## [ABOUT THIS TASK]
Repeat the lines below exactly as written, please, from the line with "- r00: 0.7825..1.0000" to the line with "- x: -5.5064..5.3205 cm", both lines included, and no others.

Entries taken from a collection

::::::::::

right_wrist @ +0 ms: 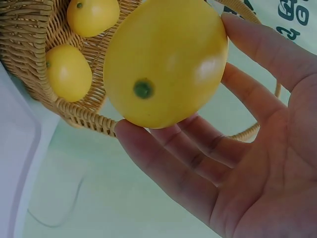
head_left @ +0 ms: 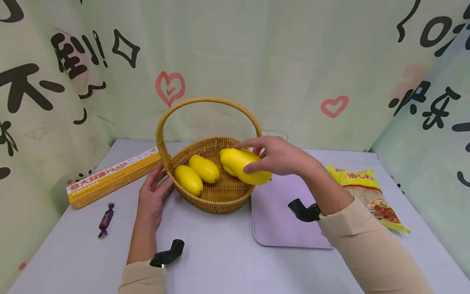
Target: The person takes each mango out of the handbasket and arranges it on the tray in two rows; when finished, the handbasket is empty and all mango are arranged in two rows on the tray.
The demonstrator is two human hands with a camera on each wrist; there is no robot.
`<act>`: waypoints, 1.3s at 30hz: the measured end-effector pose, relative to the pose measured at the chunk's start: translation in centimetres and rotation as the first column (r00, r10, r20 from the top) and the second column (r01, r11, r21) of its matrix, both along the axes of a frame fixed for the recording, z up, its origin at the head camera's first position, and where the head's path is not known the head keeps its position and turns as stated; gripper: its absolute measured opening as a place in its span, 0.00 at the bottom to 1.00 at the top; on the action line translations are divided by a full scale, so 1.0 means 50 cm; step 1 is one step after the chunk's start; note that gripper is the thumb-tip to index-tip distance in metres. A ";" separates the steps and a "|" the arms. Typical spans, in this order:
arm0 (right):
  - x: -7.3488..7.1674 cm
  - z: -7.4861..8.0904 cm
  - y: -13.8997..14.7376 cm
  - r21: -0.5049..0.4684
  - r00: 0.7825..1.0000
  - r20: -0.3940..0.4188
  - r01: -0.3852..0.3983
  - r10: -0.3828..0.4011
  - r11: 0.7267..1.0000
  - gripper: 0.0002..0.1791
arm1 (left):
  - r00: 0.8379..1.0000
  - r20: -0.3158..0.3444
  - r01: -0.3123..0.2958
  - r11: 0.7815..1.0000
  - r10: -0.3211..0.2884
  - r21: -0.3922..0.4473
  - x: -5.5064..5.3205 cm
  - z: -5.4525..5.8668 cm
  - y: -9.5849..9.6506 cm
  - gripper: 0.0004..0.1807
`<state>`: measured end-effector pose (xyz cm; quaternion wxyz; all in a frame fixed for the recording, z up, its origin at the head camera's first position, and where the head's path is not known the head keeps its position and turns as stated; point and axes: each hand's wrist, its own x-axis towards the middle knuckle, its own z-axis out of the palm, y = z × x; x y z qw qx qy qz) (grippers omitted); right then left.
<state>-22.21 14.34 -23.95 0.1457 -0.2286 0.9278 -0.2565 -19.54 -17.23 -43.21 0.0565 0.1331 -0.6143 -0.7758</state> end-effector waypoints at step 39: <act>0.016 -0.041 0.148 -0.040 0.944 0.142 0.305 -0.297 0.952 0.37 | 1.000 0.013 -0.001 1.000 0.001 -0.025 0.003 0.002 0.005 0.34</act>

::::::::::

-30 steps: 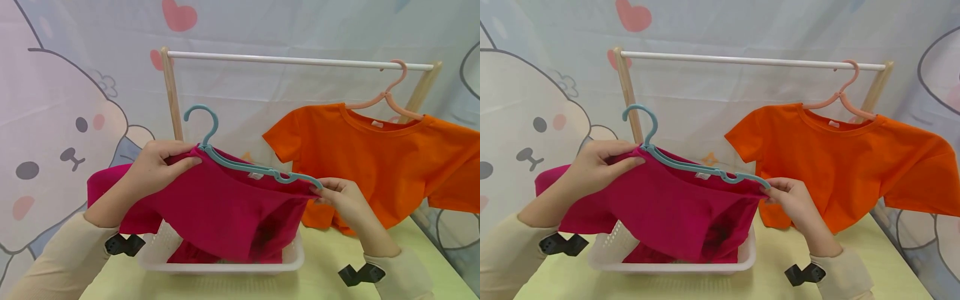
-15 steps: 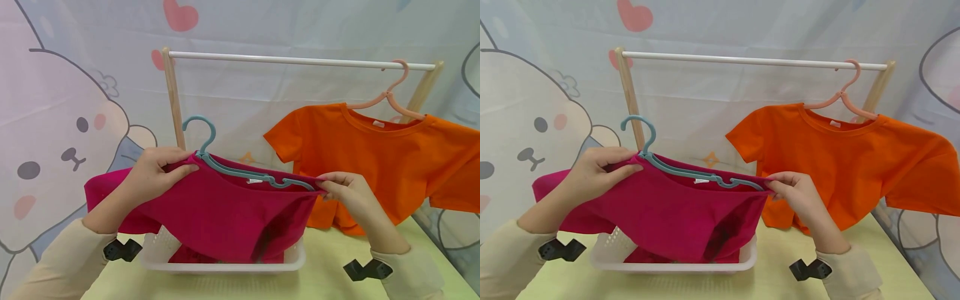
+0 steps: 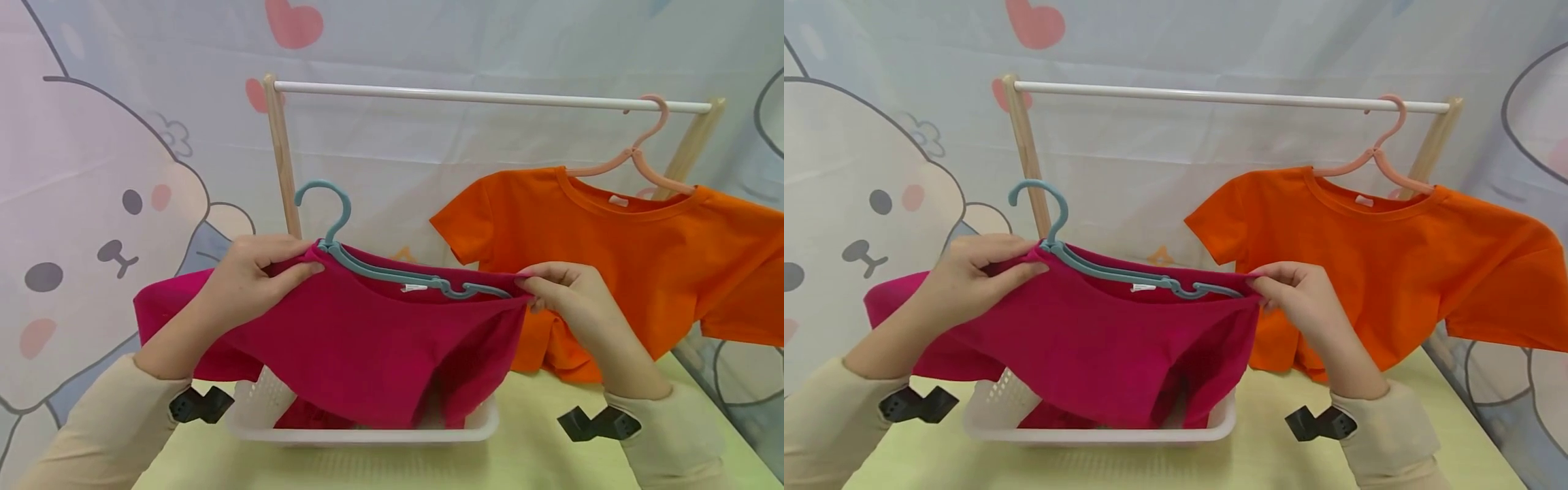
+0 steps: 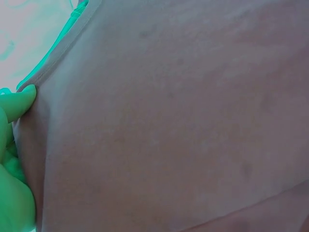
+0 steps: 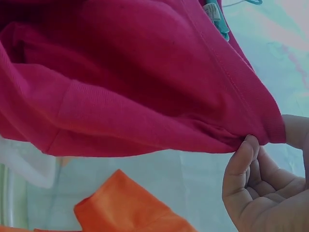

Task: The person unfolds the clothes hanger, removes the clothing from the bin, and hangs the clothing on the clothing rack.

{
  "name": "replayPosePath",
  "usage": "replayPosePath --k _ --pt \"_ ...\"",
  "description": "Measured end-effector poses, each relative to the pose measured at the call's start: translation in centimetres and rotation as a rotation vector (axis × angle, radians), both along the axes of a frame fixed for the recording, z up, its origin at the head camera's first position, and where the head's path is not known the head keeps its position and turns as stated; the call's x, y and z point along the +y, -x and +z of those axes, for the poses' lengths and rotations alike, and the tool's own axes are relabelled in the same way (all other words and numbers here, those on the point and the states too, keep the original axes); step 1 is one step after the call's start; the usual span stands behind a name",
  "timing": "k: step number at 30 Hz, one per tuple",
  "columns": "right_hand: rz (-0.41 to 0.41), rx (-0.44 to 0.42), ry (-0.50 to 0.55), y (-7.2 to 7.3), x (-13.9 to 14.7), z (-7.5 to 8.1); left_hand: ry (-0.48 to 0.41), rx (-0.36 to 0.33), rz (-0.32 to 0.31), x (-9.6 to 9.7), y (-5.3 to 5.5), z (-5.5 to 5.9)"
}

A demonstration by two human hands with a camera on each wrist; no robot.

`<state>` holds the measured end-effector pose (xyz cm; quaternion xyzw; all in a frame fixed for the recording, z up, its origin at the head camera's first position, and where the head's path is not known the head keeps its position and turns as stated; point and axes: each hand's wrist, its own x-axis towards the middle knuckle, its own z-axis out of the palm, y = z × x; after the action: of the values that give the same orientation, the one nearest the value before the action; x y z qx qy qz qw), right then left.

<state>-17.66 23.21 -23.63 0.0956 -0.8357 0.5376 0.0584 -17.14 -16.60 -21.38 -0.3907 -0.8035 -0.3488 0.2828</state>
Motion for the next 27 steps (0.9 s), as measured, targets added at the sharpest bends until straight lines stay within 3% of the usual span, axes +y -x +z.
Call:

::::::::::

## [RESPONSE]
  - r00: 0.7825..1.0000
  - r20: -0.3940..0.4188
  - r01: -0.3852..0.3983
  - r10: -0.3828..0.4011
  - r11: 0.7267..1.0000
  - gripper: 0.0002..0.1791
arm1 (left):
  - r00: 0.8379..1.0000
  - r20: -0.3158..0.3444
  - r01: -0.3123..0.2958
  - r11: 0.7815..1.0000
  - r10: -0.3211..0.2884
  - r21: -0.3922..0.4473
  - x: -5.5064..5.3205 cm

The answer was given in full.